# Work instructions
Repeat every line of the listing below exactly, minus the pictures.
____ Data extract
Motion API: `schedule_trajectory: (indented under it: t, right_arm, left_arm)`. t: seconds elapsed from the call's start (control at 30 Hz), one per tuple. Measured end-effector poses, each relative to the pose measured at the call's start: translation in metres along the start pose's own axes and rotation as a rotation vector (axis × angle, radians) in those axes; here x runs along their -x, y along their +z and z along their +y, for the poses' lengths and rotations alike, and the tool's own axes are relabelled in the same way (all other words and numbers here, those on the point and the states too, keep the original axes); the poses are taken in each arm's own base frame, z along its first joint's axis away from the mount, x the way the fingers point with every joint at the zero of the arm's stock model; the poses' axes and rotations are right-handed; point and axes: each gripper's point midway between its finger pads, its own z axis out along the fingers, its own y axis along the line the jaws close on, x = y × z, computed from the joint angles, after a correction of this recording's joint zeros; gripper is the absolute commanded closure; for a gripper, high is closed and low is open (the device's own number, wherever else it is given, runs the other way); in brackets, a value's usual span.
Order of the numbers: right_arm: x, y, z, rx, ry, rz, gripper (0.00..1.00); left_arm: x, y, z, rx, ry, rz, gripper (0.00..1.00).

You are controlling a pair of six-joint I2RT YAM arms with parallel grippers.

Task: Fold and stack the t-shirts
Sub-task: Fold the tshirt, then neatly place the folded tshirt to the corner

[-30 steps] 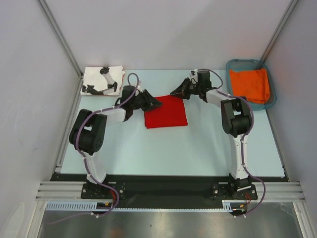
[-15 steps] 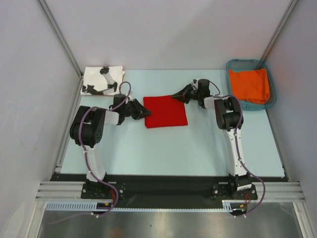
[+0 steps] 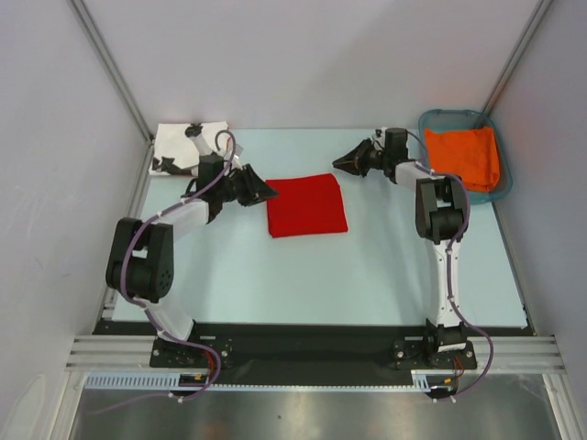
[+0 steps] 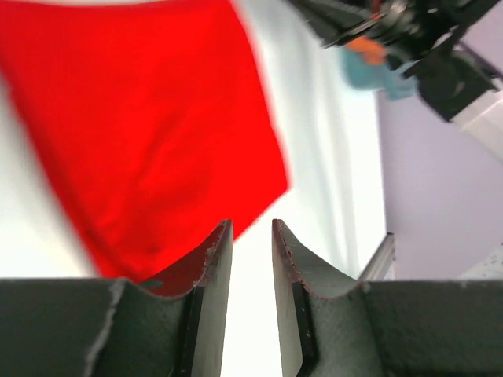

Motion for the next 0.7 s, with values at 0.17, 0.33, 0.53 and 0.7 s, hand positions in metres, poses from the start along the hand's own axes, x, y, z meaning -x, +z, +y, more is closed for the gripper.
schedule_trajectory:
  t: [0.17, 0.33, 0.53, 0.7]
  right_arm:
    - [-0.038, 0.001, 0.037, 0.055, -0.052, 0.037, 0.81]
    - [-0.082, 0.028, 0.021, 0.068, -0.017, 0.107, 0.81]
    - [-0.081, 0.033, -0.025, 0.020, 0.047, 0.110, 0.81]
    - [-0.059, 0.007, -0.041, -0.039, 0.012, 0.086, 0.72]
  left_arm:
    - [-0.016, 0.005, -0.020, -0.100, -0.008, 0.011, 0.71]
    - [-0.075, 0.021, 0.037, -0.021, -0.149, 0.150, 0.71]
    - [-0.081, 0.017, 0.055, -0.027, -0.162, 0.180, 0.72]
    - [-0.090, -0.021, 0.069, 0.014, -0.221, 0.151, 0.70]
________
# Task response
Motion API: `schedule_trajectory: (indented under it: t, right_arm, left_arm)`. t: seconds elapsed from the call's start (control at 30 Hz), one per tuple. Measured end-effector poses, each relative to the pose measured at the call's start: translation in metres along the start pose's own axes and rotation as a rotation vector (axis × angle, radians) in those axes; here x runs along their -x, y along their +z and z along their +y, for the poses' lengths and rotations alike, and the tool's own axes are relabelled in the same way (all other words and numbers here, those on the point and the states too, keep the original axes); the poses are taken in each arm's own base frame, z along its first joint's axis away from the mount, x the way the fingers point with every joint at the zero of the arm's stock model; the poses' axes and rotations are right-handed; point and axes: each gripper's point midway between its finger pads, its own z axis out along the fingers, its own y axis along the line the jaws close on, x = y × z, computed from the joint angles, after a correction of this recording's joint zeros; gripper is the absolute commanded closure; for a gripper, high is closed and low is open (the device's own number, wherever else it is given, runs the other way); in brackets, a value's usual span.
Order of the numbers: right_arm: x, y, z, rx, ry, rz, gripper (0.00..1.00); left_arm: x, y, z, rx, ry, rz, gripper (0.00..1.00).

You are controlling a pair of six-joint I2RT YAM arms with parallel grippers.

Task: Fold and stack the t-shirts
Sub-task: Fold the tshirt, then neatly place the folded tshirt to the corner

[-30 steps] 
[-15 steps] 
[+0 steps] 
[+0 steps] 

Motion for the next 0.7 s, with values at 0.17, 0.33, 0.53 and 0.7 s, hand positions in metres, poses from the start along the hand's own axes, x, y, z meaning -x, +z, +y, more is closed for the gripper.
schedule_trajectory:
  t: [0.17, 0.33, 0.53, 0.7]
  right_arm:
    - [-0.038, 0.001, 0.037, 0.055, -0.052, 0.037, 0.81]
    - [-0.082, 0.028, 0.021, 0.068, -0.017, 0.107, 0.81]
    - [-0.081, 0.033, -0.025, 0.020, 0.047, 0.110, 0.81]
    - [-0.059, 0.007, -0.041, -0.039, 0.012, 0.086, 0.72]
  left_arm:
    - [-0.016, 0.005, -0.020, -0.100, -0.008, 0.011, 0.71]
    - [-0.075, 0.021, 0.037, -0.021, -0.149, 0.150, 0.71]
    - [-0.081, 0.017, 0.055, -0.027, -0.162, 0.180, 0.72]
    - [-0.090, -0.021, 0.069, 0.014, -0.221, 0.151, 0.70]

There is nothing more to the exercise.